The story progresses as Luke is captured by Aphra, but rescued by Han, while Vader, alone in the wastes manages to destroy squad after squad of rebels sent against him. Leia has a chance to shoot him, but realises rescuing her friends is more important than revenge. Just when Han and Luke are again almost captured by Aphra and her droids, Leia saves the day by punching the archaeologist! General Karbin shows up to claim the prize, but Vader uses the Force to pull his shuttle from the sky and Luke is again reunited with his friends. The rebels leave the wasteland planet with Aphra as their prisoner, though Luke is regretful he’ll never get to explore the ruined Jedi Temple on the planet.

I have to admit, I really liked this story as well. There were quite a few times over the course of reading both ongoing series where I thought the direction Marvel was taking Star Wars was just plain silly, and part of me was in mourning that something as interesting as, say, Empire: Betrayal, was being replaced with this stuff. However, Vader Down has served to allay almost all of those feelings, and I’m currently in a place where I’m really excited to see what happens next!

A lot of this story felt derivative of several elements from the Legends canon. Vader alone on a planet had been explored in the Empire ongoing series, for example, and the Jedi Temple ruins felt like something out of Dark Forces. Whether that helped me to enjoy it more, who can say. It was certainly an enjoyable story that I felt rewarded readers of both the series over the first year of publication. There was also the air of the team-up in here, as we have characters from both series crossing over. While this has never been an issue in Dark Horse’s tenure, because the ensemble cast of Star Wars has almost always been at the disposal of the writers, the two series from Marvel have felt fairly distinct from each other, even though Vader and some others have appeared in both. Maybe it’s just my own perception, having burned through all 30 comic books in very quick succession over the Bank Holiday weekend.
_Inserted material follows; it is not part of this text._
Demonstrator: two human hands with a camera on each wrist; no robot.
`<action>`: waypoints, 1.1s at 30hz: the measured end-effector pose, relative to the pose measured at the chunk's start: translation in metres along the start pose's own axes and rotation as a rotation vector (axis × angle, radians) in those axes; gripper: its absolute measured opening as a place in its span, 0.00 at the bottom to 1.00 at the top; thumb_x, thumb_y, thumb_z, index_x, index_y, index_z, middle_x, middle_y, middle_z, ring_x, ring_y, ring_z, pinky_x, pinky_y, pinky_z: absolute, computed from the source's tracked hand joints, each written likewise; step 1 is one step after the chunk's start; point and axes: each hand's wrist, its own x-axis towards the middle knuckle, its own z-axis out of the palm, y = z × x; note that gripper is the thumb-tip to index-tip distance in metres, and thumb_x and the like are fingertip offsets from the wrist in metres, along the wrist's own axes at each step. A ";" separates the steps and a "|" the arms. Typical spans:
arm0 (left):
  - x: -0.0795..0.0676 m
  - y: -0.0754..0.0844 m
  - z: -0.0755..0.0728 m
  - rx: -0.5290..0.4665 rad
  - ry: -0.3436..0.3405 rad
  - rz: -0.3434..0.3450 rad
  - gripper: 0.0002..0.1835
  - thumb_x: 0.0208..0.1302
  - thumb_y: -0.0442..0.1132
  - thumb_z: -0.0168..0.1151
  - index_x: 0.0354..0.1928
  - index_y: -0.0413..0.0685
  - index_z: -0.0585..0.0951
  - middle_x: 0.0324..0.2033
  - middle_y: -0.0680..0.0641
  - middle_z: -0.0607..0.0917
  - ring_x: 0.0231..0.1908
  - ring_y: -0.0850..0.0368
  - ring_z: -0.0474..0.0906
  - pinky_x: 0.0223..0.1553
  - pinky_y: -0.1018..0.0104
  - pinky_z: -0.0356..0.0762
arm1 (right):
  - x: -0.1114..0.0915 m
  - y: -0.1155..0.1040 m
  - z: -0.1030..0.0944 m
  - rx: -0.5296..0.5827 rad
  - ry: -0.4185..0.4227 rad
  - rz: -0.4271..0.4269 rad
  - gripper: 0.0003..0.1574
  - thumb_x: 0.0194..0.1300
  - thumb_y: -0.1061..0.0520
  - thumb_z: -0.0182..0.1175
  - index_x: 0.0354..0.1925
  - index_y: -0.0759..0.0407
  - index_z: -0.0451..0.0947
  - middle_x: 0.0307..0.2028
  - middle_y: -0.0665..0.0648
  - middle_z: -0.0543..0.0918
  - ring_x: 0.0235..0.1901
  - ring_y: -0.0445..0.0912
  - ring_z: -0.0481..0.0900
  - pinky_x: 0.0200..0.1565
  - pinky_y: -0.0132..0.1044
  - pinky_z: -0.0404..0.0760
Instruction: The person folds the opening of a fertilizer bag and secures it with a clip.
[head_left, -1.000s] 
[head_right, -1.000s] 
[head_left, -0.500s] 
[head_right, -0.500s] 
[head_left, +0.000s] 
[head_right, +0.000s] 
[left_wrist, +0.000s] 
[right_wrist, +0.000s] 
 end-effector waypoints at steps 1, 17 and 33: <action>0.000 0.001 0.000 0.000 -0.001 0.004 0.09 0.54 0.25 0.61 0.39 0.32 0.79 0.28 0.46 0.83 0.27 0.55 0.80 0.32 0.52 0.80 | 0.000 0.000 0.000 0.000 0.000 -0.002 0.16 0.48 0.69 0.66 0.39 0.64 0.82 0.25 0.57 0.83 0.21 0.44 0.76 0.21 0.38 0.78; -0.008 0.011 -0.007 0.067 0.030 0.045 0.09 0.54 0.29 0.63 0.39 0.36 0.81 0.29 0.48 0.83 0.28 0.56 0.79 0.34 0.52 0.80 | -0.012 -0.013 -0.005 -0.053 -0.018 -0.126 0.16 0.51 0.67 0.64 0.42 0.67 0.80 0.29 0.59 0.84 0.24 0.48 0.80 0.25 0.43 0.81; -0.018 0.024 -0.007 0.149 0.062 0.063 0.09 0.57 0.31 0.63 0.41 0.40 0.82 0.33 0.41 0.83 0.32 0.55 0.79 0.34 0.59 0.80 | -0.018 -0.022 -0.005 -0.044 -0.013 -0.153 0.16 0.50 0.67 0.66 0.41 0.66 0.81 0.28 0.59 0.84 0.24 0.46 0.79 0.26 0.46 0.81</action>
Overall, I find this whole experience of catching up with Marvel’s comics to have been quite interesting. I’ve gone from fairly dismissive of them by constantly comparing them to Dark Horse, to really enjoying what they have to offer – particularly the Vader issues – and looking forward to what’s coming next. Part of my enjoyment of Star Wars stories has always been around seeing the old favourite characters and locations cropping up, and seeing just how so-and-so is entwined into the plot, but I think I need to stop thinking like that now. Sure, we have Dengar turn up in the Showdown on the Smuggler’s Moon arc (whoa, there’re two bounty hunters in the galaxy!) and he still appears to have his murderous compulsion as regards Han, but I don’t think we’re going to be seeing a great deal of this going forward. Instead, I hope we can get a recurring cast of more characters and locations soon, so that the new Star Wars universe can begin to feel familiar once again, as the seeming need to appear different to what has gone before it in the Legends canon has led to perhaps too much new, which in turn leaves the galaxy feeling pretty isolated and stuff.

It’s certainly an interesting time to be a Star Wars fan, though!